* [What you need to do]:
Report back every line of the entries that contains "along", exactly as written.

Records drawn from a dataset:

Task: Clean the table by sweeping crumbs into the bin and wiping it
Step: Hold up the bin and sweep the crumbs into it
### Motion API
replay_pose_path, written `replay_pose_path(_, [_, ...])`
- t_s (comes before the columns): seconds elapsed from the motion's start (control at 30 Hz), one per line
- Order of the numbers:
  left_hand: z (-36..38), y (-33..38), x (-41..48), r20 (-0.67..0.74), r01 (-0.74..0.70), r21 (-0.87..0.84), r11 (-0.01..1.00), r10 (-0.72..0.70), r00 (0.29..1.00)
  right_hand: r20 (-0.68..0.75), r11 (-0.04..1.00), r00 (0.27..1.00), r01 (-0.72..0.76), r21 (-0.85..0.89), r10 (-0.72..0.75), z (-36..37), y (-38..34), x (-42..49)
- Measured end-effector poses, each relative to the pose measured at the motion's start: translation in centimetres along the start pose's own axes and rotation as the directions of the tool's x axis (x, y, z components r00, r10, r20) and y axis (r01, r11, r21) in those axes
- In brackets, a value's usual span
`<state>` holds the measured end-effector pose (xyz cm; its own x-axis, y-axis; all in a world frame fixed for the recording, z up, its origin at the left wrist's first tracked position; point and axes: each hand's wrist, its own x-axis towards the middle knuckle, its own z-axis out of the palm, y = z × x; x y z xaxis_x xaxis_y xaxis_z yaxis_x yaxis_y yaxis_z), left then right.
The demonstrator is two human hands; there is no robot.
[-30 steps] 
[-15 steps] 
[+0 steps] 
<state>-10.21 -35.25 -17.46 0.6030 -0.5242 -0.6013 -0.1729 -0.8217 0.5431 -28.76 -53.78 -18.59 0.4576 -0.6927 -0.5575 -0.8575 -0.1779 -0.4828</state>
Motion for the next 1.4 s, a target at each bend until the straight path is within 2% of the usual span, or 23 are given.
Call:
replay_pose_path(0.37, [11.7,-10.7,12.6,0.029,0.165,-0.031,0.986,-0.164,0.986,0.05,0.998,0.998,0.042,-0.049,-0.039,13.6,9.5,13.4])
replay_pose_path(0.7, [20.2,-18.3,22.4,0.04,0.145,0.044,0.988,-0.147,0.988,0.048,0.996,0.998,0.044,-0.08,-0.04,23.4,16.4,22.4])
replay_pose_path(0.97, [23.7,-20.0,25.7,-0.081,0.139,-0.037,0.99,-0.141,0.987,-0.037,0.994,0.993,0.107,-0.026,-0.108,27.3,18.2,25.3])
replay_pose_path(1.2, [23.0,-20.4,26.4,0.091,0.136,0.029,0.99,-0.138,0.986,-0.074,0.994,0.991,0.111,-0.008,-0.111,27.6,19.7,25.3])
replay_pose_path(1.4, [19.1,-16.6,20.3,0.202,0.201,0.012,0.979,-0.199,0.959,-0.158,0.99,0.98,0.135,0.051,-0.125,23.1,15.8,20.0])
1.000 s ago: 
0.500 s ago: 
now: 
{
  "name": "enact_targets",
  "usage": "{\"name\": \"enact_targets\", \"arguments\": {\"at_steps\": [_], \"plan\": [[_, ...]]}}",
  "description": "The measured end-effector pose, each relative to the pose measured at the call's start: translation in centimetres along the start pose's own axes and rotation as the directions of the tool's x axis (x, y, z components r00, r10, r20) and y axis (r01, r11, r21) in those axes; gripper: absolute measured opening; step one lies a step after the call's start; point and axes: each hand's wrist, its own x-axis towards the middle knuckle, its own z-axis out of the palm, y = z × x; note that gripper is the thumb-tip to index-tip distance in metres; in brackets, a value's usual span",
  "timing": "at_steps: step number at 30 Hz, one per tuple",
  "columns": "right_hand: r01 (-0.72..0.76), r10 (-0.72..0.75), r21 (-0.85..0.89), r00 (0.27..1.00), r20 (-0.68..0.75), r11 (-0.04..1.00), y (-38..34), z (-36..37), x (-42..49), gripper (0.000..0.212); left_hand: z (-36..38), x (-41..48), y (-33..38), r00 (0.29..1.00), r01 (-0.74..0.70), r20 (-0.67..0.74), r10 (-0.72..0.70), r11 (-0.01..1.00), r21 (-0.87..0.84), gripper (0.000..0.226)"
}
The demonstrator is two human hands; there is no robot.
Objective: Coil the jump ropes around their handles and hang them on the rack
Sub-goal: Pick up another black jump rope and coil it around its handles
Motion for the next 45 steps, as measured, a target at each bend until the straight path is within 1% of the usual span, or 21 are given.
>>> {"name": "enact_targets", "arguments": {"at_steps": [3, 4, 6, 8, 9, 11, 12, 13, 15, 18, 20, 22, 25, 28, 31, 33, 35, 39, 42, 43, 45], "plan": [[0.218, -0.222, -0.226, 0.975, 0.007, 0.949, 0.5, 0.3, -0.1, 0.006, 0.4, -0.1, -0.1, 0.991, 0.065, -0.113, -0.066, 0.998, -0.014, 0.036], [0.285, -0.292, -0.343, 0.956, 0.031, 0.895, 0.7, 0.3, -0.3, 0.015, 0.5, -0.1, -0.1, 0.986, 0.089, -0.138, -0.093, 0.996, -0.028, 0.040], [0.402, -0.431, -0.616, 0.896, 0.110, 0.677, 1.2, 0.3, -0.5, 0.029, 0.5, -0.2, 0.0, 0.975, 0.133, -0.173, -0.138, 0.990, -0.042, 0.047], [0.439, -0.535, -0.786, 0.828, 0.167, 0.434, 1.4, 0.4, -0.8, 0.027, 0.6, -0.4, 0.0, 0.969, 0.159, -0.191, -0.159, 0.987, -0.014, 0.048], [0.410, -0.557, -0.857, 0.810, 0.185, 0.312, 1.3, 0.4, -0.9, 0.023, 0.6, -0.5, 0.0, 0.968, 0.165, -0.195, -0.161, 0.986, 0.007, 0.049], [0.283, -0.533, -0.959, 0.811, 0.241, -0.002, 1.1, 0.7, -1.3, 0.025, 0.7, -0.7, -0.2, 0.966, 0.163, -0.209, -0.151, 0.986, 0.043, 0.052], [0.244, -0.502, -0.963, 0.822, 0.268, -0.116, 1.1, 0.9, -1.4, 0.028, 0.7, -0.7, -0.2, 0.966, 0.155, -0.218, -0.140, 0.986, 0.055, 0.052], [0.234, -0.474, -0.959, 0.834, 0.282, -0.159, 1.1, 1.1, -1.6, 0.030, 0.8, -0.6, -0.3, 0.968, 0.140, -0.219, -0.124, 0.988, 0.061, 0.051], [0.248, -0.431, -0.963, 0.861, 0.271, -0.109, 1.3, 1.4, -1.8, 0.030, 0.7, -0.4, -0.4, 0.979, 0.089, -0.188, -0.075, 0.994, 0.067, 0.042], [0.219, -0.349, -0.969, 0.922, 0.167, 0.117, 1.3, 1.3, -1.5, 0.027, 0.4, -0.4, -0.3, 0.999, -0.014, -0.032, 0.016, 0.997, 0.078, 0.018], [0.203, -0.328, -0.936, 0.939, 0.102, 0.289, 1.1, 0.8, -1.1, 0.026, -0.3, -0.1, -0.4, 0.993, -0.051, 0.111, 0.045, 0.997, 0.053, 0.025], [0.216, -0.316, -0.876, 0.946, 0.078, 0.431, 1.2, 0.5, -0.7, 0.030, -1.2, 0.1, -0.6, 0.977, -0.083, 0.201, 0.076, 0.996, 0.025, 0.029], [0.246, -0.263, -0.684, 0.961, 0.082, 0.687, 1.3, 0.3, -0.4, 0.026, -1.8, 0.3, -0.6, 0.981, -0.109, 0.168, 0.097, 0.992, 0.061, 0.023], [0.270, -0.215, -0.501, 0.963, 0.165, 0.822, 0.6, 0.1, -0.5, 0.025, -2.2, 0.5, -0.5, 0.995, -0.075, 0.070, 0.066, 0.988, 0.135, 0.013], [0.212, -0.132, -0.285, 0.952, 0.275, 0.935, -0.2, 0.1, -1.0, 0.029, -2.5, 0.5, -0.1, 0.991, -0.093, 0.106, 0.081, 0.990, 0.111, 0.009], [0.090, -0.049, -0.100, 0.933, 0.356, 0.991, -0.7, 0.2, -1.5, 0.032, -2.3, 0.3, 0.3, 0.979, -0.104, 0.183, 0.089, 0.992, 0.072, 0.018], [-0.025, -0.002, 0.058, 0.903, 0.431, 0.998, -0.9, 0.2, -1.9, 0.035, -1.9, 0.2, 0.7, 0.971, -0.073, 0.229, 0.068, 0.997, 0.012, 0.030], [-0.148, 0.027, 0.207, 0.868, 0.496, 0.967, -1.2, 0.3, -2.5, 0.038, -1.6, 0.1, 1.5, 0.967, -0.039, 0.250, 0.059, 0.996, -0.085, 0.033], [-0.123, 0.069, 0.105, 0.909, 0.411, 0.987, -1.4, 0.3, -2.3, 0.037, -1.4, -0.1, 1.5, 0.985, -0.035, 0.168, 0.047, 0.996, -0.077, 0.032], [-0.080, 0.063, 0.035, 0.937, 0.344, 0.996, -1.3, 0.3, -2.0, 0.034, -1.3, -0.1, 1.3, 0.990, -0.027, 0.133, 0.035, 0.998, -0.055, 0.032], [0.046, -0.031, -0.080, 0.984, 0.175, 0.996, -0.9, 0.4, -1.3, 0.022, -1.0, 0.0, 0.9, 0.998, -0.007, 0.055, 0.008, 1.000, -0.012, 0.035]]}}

* [Output below]:
- Measured end-effector poses, each relative to the pose measured at the motion's start: translation in centimetres along the start pose's own axes and rotation as the directions of the tool's x axis (x, y, z components r00, r10, r20) and y axis (r01, r11, r21) in those axes
  "description": "The measured end-effector pose, each relative to the pose measured at the call's start: translation in centimetres along the start pose's own axes and rotation as the directions of the tool's x axis (x, y, z components r00, r10, r20) and y axis (r01, r11, r21) in those axes; gripper: absolute measured opening; step one lies a step after the call's start; point and axes: each hand's wrist, its own x-axis towards the middle knuckle, its own z-axis out of the palm, y = z × x; note that gripper is the thumb-tip to index-tip distance in metres; in brackets, a value's usual span",

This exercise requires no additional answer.